Четырнадцать лет: учеба в школе, конспирация, военные занятия. Вечером, после комендантского часа, Збышек мастерит дома.

Зенек Дмоховский тоже мастерит с увлечением, и они часто работают вместе, но даже Зенек не знает, кому Збышек передает потом эти красивые миниатюрные танки и броневики. А Збышек установил контакт с 8-й ротой подпольной школы подхорунжих Армии Крайовой. Этот контакт он целиком относит за счет своих способностей модельщика. В школе подхорунжих большая потребность в макетах танков. Тем более, что его модели полностью отвечают оригиналам. Збышек даже отважился пойти в немецкий книжный магазин и… подписаться на несколько военных журналов, в том числе на ежемесячный журнал «Танковые войска», журналы по саперному делу и кое-какие другие. И — о диво! — подписку у него приняли.
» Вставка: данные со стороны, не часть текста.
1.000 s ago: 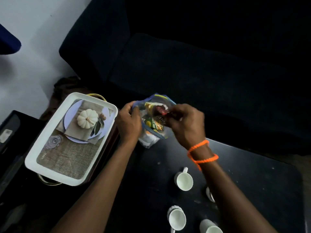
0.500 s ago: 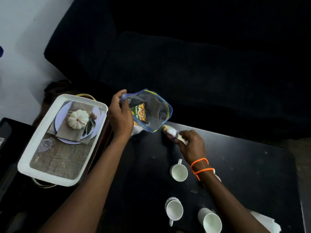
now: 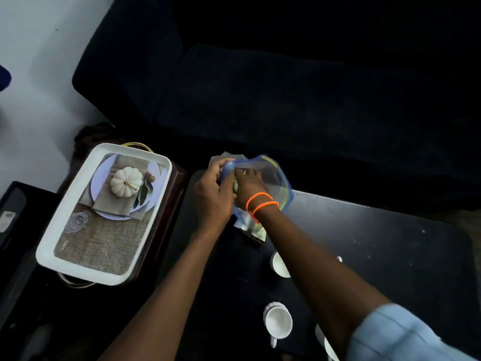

Правда, теперь ему приходится усидчиво работать, чтобы углубить свое знание немецкого языка, но зато в этих журналах он находит столько нужных материалов, даже схемы минирования дорог, мостов и железнодорожных путей, которые так необходимы.

Находчивость и работоспособность прокладывают ему дорогу в школу подхорунжих; но все же ему с большим трудом удается убедить командование 8-й роты, что в свои четырнадцать лет он может быть принят в эту школу. Наконец выносится решение: принять в качестве вольного слушателя! Пусть даже сдает экзамены, но с назначением в отряд должен будет подождать. Возражения обоснованы: в школу подхорунжих принимают с восемнадцати лет.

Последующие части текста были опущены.